Sept. 15 (Bloomberg) -- Oil traded near a two-day low in New York as signals that U.S. fuel demand is weakening countered optimism that European leaders will step up efforts to resolve the region’s sovereign debt crisis.
Futures were little changed after slipping as much as 0.4 percent. Gasoline stockpiles rose 1.94 million barrels last week, the biggest gain since June, according to the Energy Department. Supplies of distillate fuel, a category that includes heating oil and diesel, increased to the highest level since February. Equities and the euro climbed after German and French leaders said they are “convinced” Greece will remain in the single currency.

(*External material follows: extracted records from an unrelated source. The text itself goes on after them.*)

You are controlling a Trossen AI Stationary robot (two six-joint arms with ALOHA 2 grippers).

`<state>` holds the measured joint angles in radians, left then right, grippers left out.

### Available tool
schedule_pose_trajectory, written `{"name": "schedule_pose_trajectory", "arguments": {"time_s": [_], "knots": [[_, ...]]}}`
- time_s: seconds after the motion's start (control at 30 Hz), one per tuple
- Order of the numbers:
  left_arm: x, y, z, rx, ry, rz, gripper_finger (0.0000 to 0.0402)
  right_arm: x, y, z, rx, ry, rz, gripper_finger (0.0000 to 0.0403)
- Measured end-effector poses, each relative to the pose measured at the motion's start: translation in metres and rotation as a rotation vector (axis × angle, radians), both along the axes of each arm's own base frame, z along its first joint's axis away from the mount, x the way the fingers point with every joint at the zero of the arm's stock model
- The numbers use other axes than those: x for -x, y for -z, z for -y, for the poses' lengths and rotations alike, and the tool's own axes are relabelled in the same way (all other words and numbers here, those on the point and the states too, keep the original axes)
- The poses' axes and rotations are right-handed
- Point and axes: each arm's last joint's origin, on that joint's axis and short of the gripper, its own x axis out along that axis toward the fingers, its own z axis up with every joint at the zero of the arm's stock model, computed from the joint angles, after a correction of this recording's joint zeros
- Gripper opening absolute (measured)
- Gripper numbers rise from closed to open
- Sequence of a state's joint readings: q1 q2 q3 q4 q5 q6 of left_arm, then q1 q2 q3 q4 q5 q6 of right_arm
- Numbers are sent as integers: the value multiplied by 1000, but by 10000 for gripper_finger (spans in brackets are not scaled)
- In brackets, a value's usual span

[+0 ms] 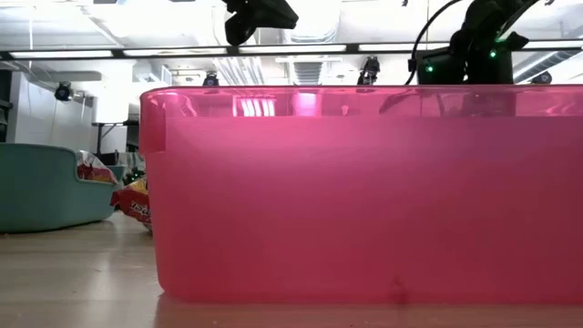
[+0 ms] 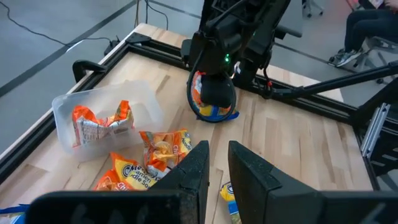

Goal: Sort Maruchan noodles
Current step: Put the right orange noodle pack into the transparent bin

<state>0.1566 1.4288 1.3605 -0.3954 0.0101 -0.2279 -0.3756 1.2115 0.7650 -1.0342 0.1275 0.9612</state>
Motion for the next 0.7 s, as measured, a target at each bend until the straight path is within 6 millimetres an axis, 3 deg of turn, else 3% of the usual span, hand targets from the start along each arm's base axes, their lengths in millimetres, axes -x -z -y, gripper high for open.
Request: {"name": "schedule_pose_trajectory", "arguments": {"time_s": [0.03,0.17,0.33,0.5,0.7], "knots": [[0,0,0,0,0,0,42,-1,-1,0,-1,-14,3,30],[0,-1,0,9,-5,7,42,-5,-14,1,-9,-33,50,19],[0,-10,0,16,-11,43,42,-11,-51,3,42,-43,189,15],[2,-36,1,-22,2,116,42,-17,-98,12,129,-88,358,14],[9,-73,2,-87,20,215,42,-22,-137,42,178,-117,585,14]]}}
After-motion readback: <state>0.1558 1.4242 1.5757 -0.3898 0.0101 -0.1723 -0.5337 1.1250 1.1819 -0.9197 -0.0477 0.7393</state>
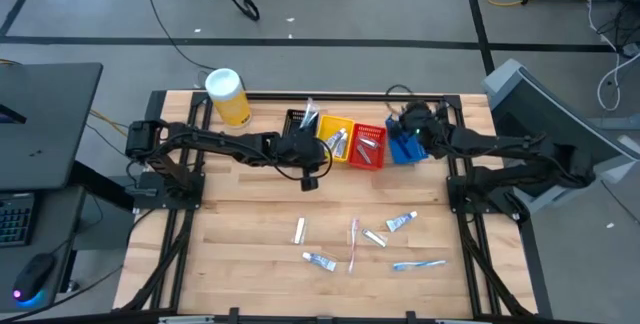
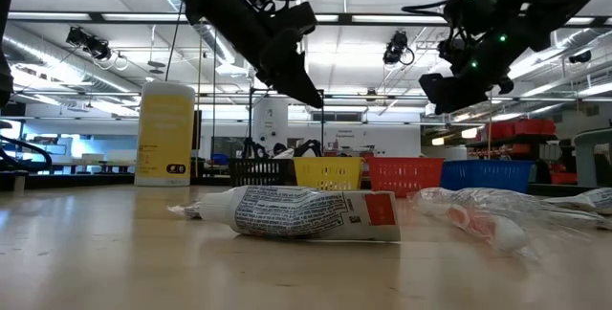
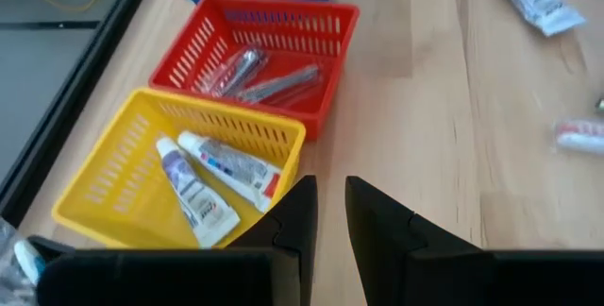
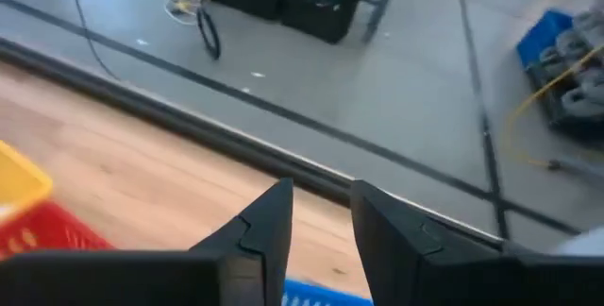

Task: Pick & Place Travel size toiletries
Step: Put the blue razor into the blue bin

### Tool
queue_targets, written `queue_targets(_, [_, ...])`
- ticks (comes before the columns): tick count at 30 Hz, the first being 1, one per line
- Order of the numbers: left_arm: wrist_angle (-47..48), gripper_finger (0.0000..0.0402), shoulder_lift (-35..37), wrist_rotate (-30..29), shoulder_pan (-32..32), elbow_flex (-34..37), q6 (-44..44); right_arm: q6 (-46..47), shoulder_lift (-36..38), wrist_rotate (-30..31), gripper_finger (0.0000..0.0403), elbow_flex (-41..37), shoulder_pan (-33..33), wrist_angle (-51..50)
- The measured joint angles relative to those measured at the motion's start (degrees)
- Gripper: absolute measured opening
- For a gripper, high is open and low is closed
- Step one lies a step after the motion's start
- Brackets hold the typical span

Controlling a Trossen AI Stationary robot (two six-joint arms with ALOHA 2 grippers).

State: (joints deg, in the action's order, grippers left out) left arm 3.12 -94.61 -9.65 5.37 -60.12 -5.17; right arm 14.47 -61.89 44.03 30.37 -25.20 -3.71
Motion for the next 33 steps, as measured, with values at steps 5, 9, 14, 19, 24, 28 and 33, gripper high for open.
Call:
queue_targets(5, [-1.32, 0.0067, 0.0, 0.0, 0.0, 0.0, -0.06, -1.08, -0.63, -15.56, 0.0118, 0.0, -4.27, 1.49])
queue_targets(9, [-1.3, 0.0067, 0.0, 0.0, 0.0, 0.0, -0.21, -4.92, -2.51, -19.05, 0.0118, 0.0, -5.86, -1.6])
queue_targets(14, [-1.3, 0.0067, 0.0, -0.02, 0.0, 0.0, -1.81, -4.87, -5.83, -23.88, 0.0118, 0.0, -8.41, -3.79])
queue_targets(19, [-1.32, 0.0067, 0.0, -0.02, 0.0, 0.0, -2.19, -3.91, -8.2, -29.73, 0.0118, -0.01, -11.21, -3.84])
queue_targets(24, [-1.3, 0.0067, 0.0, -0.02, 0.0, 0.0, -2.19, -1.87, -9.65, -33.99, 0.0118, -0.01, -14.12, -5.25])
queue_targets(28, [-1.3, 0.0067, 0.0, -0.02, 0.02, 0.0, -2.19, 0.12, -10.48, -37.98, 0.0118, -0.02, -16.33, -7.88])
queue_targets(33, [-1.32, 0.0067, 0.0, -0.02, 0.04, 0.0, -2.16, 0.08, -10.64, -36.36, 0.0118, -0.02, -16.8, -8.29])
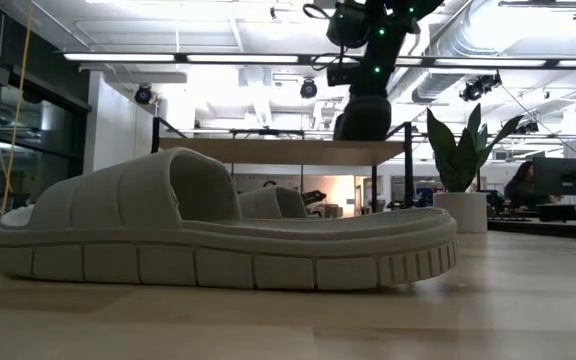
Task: Pick and place slides into the shelf
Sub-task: Put the right black slide on the shelf
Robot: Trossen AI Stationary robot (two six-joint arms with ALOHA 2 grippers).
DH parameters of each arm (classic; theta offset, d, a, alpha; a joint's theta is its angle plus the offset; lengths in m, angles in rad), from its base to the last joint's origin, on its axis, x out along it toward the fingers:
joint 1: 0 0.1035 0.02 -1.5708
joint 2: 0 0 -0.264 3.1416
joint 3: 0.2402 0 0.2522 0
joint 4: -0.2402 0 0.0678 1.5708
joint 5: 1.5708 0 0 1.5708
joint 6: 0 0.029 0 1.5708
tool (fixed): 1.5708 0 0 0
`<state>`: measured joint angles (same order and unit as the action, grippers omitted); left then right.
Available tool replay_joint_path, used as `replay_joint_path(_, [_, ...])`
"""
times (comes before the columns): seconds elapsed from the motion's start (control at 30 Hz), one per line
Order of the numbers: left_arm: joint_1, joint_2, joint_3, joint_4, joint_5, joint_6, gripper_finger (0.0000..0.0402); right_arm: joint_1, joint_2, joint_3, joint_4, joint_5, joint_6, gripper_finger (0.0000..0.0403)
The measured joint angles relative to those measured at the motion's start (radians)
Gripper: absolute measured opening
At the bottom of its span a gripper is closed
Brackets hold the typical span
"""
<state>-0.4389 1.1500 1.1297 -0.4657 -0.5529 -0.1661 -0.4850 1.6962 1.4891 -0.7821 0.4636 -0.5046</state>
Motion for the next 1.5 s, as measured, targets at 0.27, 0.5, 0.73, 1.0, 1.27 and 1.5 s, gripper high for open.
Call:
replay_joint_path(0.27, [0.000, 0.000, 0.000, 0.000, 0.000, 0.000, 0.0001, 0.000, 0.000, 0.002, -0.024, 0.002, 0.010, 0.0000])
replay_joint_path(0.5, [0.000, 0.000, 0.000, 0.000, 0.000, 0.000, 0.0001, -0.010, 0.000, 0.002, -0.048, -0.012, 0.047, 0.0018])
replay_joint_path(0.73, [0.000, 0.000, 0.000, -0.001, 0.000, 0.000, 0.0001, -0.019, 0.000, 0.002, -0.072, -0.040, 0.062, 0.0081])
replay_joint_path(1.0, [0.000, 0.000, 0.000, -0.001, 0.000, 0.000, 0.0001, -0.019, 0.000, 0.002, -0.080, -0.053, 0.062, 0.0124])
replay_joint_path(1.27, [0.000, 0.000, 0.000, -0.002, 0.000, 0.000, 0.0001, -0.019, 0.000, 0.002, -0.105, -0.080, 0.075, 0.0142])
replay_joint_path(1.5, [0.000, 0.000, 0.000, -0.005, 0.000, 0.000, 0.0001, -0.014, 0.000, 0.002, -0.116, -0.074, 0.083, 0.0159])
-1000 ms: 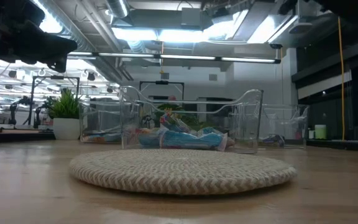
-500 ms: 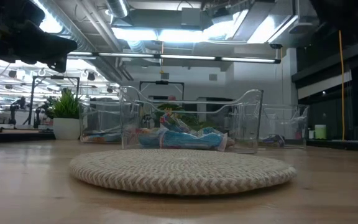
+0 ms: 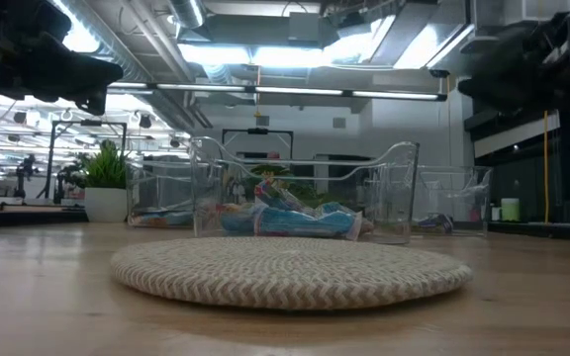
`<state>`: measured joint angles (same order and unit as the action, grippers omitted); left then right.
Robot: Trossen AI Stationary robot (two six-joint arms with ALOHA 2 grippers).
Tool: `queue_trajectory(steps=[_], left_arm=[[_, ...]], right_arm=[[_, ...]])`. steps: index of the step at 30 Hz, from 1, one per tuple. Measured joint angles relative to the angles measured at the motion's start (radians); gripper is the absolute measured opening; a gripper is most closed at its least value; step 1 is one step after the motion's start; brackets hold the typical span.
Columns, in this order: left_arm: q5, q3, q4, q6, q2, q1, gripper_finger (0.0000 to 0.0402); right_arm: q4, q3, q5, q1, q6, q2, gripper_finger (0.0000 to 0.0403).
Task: Pick and place Granola Bars by type
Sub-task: Return to Home Position
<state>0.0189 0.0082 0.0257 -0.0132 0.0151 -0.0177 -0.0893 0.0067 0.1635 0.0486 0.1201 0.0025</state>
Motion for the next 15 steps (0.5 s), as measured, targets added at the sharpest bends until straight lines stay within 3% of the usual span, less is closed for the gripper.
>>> queue_trajectory(steps=[15], left_arm=[[0.0, 0.0, 0.0, 0.0, 0.0, 0.0, 0.001]], right_arm=[[0.05, 0.0, -0.087, 0.0, -0.074, 0.005, 0.002]])
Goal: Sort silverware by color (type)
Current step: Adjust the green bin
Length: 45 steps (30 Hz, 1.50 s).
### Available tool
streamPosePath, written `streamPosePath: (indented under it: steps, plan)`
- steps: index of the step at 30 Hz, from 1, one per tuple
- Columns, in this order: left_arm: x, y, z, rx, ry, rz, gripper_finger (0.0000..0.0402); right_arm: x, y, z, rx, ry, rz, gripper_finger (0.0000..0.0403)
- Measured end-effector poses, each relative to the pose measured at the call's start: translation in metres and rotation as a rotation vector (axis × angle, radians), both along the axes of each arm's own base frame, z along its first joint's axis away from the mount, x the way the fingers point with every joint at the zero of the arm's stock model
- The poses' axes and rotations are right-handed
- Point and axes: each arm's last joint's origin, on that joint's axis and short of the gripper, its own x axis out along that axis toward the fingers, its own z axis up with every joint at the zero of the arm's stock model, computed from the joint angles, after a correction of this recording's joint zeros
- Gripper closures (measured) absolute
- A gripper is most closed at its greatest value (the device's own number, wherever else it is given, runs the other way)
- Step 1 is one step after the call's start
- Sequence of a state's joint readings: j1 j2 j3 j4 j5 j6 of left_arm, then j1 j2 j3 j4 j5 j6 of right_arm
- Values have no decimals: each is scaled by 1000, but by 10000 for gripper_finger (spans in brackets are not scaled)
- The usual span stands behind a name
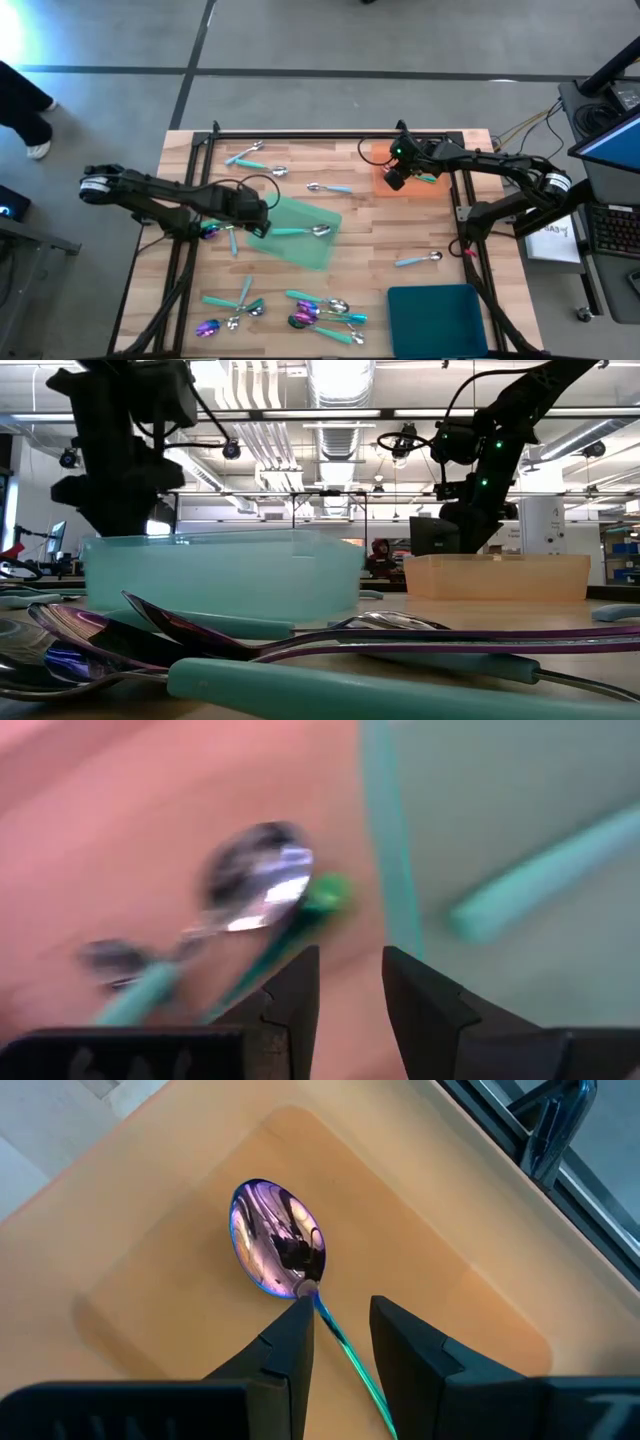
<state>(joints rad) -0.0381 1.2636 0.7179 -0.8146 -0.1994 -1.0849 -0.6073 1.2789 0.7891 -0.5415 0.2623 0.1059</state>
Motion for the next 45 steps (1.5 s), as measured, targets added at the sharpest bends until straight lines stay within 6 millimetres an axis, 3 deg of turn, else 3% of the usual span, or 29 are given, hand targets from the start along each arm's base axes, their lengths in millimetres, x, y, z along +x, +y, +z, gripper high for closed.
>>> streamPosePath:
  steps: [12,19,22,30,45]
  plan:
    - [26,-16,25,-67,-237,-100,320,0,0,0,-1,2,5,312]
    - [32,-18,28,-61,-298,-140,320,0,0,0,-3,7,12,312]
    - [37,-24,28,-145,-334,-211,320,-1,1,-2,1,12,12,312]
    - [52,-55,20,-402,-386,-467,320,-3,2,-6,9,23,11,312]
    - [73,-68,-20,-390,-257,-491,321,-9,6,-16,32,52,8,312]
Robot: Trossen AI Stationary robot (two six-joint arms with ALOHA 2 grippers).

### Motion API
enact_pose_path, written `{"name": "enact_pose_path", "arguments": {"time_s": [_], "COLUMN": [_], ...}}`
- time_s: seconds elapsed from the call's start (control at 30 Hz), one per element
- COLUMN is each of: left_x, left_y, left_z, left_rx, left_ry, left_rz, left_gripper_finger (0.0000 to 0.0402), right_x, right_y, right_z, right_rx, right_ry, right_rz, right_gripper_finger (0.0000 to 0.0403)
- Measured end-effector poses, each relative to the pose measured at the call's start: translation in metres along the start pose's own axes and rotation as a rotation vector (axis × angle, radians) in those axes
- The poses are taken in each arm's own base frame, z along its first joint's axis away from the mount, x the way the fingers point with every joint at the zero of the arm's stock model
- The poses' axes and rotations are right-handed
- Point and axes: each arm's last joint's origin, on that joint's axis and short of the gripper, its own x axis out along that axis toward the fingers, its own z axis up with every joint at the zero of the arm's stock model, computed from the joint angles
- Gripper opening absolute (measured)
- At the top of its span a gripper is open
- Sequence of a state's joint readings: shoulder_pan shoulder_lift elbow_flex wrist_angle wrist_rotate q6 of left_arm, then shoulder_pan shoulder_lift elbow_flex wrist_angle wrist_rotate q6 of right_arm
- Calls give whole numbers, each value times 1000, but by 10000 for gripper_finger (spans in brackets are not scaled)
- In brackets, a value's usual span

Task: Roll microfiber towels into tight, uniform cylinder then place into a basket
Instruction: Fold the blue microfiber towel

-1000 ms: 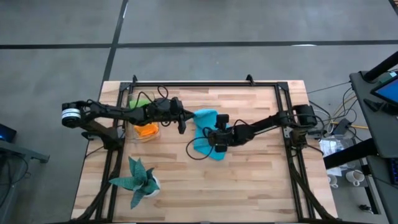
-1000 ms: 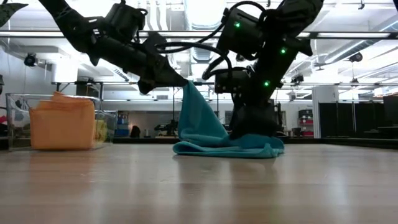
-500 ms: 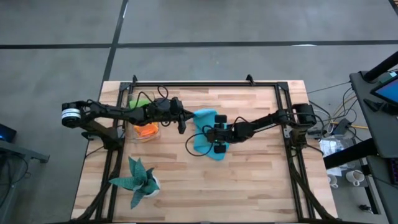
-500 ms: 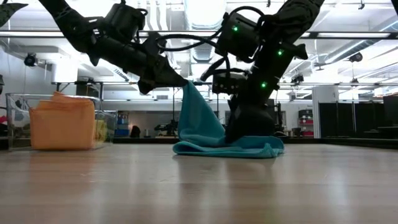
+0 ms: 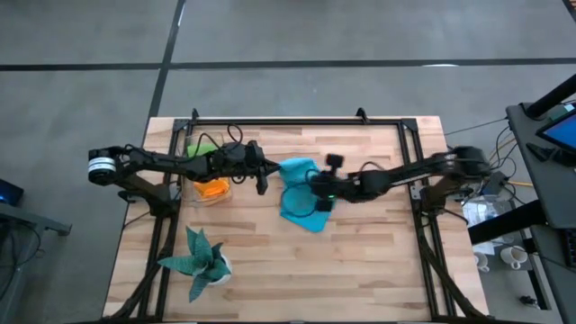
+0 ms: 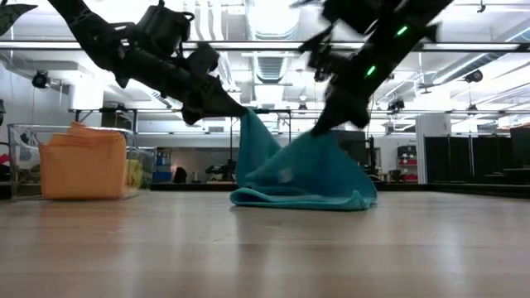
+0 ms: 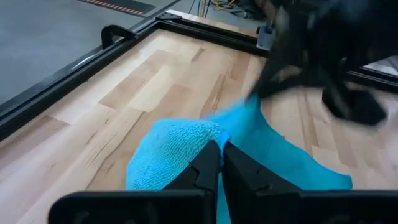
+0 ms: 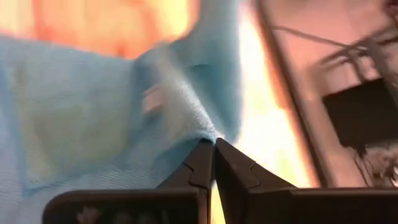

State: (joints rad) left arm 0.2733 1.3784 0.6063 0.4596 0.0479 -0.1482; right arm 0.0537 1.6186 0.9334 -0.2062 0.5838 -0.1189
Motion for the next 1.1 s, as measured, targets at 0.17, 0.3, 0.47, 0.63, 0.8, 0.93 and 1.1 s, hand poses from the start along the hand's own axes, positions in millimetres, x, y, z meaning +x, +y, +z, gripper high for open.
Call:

Crude for October delivery was at $88.80 a barrel, down 11 cents, in electronic trading on the New York Mercantile Exchange at 10:23 a.m. Sydney time. The contract yesterday slid $1.30, or 1.4 percent, to $88.91. Prices are up 17 percent the past year.
Brent oil for October rose 1 cent to $112.41 a barrel on the London-based ICE Futures Europe exchange yesterday. The European benchmark contract was at a premium of $23.49 to U.S. futures, compared with a record $26.87 on Sept. 6.
U.S. gasoline stockpiles were forecast to fall, according to a Bloomberg News survey of analysts. Consumption of the motor fuel dropped 1.2 percent to 8.85 million barrels a day in the week ended Sept. 9, the lowest since May, the Energy Department report shows.
Angela Merkel and Nicolas Sarkozy, the leaders of Europe’s two biggest economies, issued a statement yesterday following a telephone conversation with Greek Prime Minister George Papandreou. Papandreou committed to meet deficit-reduction targets demanded as a condition for an international bailout, according to statements from governments in Athens, Berlin and Paris.